Diretor jurídico da Associação Brasileira das Administradoras de Imóveis
(Abadi), Roberto Bigler avalia que a medida pode ter bons resultados, mas ainda
poderá ser tema de alterações nos tribunais:
— Dúvidas surgirão e os juristas irão elaborar e criar interpretações. Nem todas
as condições a lei consegue prever — diz Bigler. — Mas a tendência é que exista
maior pacificação na vida condominial, pois a sanção é clara.
A expulsão limita um dos elementos que caracterizam a condição de
proprietário segundo a lei: a faculdade de usar o bem. Mas caso isso venha a
ocorrer, o morador retirado ainda poderia alugar o imóvel ou vendê-lo, de
acordo com o texto da reforma. O professor de Direito Civil da Uerj Daniel
Cervasio considera que a norma soluciona uma controvérsia que há atualmente:
— Há uma limitação da propriedade sem previsão legal. No momento, não há
segurança jurídica.
O artigo 1.337 prevê a possibilidade da reversão dessa decisão, caso uma nova
deliberação seja feita pela assembleia. Cervasio avalia que análises devem ser
feitas caso a caso:
— Às vezes temos pessoas com condições especiais, que não podemos sair
tirando de casa. A tolerância deve ser preservada.
Caso o texto seja aprovado como está, o morador expulso não poderia
participar de assembleias nem votar, assim como os inadimplentes. Bigler diz
que o “avanço de poder do condomínio” em relação a quem pode participar
das decisões coletivas eliminaria dúvidas que existem hoje. Mas para Cervasio,
a medida pode ter pouco impacto, já que há uma tendência de devedores
deixarem de participar das assembleias:
— O inadimplente costuma ficar constrangido — argumenta o professor da
Uerj, para quem a medida é positiva apenas se recair sobre aqueles cuja única
dívida é com o condomínio, e não no caso de pessoas altamente endividadas,
em processo de recuperação judicial ou de falência: — Se o condômino estiver
em um processo de reestruturação de dívidas, não vejo cabimento.
Airbnb
O projeto de reforma do Código Civil também transforma o que hoje é exceção
em regra, ao tratar das hospedagens temporárias por plataformas digitais como
o Airbnb.

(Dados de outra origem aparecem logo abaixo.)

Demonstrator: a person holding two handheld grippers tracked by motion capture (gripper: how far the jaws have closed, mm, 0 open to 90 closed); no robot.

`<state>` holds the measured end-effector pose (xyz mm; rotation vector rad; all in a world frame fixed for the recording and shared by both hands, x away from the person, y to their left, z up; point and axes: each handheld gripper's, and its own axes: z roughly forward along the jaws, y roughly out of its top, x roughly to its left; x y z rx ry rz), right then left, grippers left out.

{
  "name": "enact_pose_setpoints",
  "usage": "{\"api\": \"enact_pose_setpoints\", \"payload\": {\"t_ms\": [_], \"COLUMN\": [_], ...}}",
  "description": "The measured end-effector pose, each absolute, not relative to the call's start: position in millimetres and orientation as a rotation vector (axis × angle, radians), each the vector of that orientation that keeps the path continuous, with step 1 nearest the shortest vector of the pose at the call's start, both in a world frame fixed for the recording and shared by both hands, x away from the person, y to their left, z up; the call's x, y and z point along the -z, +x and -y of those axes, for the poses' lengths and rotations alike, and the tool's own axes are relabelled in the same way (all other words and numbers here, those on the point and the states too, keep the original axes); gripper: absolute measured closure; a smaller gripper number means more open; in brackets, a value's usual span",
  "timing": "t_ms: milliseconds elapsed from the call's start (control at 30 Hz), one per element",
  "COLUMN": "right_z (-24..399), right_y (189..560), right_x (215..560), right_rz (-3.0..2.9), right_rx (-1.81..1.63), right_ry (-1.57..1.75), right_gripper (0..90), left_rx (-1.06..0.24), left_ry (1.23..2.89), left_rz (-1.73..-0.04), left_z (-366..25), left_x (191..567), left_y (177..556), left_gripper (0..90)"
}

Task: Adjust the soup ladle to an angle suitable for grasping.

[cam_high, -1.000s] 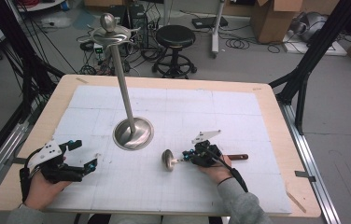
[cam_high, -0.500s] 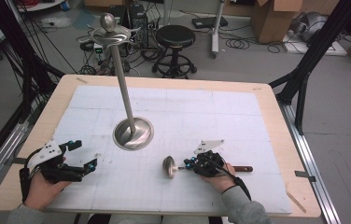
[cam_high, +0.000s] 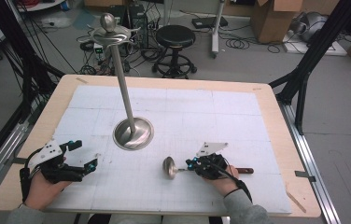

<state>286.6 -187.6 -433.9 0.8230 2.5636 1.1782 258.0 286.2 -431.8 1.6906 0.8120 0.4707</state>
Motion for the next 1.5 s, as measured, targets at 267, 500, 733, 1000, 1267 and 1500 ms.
{"api": "enact_pose_setpoints", "payload": {"t_ms": [267, 500, 733, 1000, 1267, 1500], "right_z": [203, 219, 224, 225, 228, 235], "right_y": [264, 254, 253, 255, 261, 268], "right_x": [426, 429, 436, 439, 440, 441], "right_rz": [-2.547, -2.545, -2.575, -2.579, -2.547, -2.513], "right_rx": [-1.233, -1.186, -1.112, -1.065, -1.057, -1.053], "right_ry": [0.824, 0.897, 0.957, 0.978, 0.98, 1.023], "right_gripper": [90.0, 90.0, 90.0, 90.0, 90.0, 90.0], "left_rx": [-0.474, -0.468, -0.476, -0.475, -0.473, -0.475], "left_ry": [1.693, 1.695, 1.691, 1.693, 1.695, 1.701], "left_rz": [-0.808, -0.808, -0.808, -0.811, -0.809, -0.811], "left_z": [-285, -285, -284, -284, -284, -284], "left_x": [432, 432, 431, 431, 431, 432], "left_y": [258, 259, 258, 258, 259, 259], "left_gripper": [1.7, 1.7, 1.8, 1.7, 1.7, 1.7]}}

Em 2021, a Quarta Turma do Superior Tribunal de Justiça (STJ)
determinou que condomínios residenciais podem proibir a prática em suas
convenções. A nova proposta proíbe a “hospedagem atípica” — a não ser que
o condomínio estabeleça essa permissão na convenção.
— Se aquela comunidade entender que cabe ali uma hospedagem atípica, ela
pode inserir uma cláusula permitindo. É importante essa flexibilidade, porque
os empreendimentos vão mudando a sua destinação específica ao longo do
tempo — avalia Bigler.
Em prédios mais recentes, construídos após a popularização desses serviços, as
normas internas já tendem a estar adequadas ao que prevê a proposição.
— Condomínios novos que nascem para investidores já vem com essa previsão
na convenção. Até por ser o perfil de quem vai comprar, o prédio tem a cara
dessas plataformas — acrescenta Basse, para quem a maioria dos condomínios
não poderia admitir Airbnb por não ter essa previsão expressa — os
condôminos teriam que se articular para mudar isso.